Happily Ever After

This past week, I heard an amazing story recounted by Rabbi Fishel Schachter in a shiur. I subsequently found out that the story is a few years old, but, as I had never heard it before, it was news to me, and I therefore deemed it “column worthy.” My apologies to those who may find it to be old hat. But, it’s Purim time, so you can wear the dusty old hat as your costume.

Now, Rabbi Schachter, as someone who generously employs the art of story-telling, occasionally offers a disclaimer that he has not authenticated the veracity of any given story. But whether this story is a factual account or a fanciful folk tale, the message it conveys is unquestionably true.
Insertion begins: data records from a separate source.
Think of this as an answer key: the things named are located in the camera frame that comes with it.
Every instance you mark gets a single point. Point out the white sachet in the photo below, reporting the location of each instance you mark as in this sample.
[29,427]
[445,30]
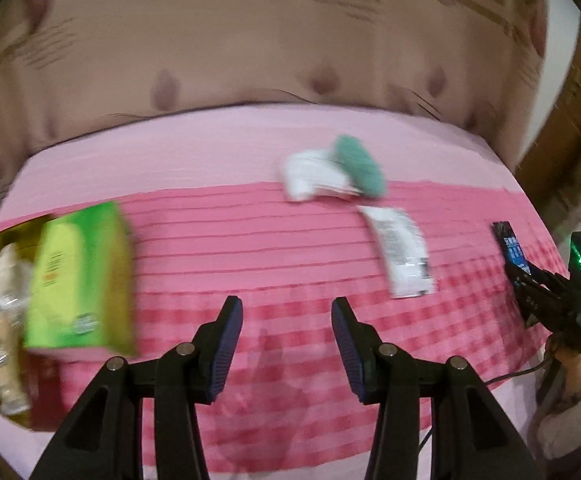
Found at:
[400,250]

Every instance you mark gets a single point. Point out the green tissue pack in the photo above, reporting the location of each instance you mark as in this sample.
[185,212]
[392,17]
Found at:
[80,280]

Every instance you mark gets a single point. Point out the green knitted cloth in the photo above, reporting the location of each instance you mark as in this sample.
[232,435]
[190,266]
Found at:
[360,165]

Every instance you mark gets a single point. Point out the person's right hand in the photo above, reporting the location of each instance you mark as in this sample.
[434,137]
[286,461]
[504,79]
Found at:
[577,366]

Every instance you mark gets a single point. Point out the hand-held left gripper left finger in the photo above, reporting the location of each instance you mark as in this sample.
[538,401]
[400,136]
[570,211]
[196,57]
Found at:
[225,350]

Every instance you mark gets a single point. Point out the white sock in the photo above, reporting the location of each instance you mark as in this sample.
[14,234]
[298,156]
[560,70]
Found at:
[305,175]

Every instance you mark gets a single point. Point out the person's right forearm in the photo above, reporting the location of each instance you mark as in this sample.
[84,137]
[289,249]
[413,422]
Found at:
[570,420]

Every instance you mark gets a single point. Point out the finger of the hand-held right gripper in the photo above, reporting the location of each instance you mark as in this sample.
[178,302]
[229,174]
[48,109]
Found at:
[550,282]
[535,305]

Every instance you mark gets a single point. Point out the wooden door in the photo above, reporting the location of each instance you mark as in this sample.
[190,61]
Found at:
[575,135]

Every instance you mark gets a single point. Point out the beige leaf print curtain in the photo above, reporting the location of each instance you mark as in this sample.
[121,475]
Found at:
[270,35]

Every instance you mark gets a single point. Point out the black and blue packet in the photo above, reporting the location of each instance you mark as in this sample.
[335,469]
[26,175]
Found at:
[510,250]

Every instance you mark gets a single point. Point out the pink checked bed sheet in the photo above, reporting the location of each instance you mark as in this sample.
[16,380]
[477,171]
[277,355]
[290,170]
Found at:
[270,260]

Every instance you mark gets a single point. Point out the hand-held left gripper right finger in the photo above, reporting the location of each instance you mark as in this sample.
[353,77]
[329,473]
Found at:
[346,350]

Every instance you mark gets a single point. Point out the gold metal tin tray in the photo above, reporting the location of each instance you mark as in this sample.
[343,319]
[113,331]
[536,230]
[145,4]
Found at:
[18,235]
An Israeli bachur was having a hard time in shidduchim because of a disfigurement. He had a large, unsightly scar on his face which proved to be too much for girls to look past. The bachur went to one of the Gedolim, shlita, to pour out his heart and ask for a brachah, and while doing so, mentioned how he got the scar in the first place.

“A number of years ago,” the bachur said, “I saw a terrorist about to attack a Jewish girl with a knife. Without thinking twice, I ran to stop the terrorist. I stopped him, but not before he slashed me across the face with his knife. And now, this horrible scar is making shidduchim so difficult for me. All my friends have been married for some time, and only I am still alone.”

When the Gadol heard the story, he offered the bachur not only a brachah, but a piece of advice. “When you first meet a prospective shidduch, as a conversation opener, tell her right away how you got that scar.”

Of course, there was no question in the bachur’s mind that he would follow the advice of the Gadol Hador. The next time he was set up on a date, instead of feeling self-conscious about his huge scar, he used it as an ice breaker and told the girl the story of how he got it.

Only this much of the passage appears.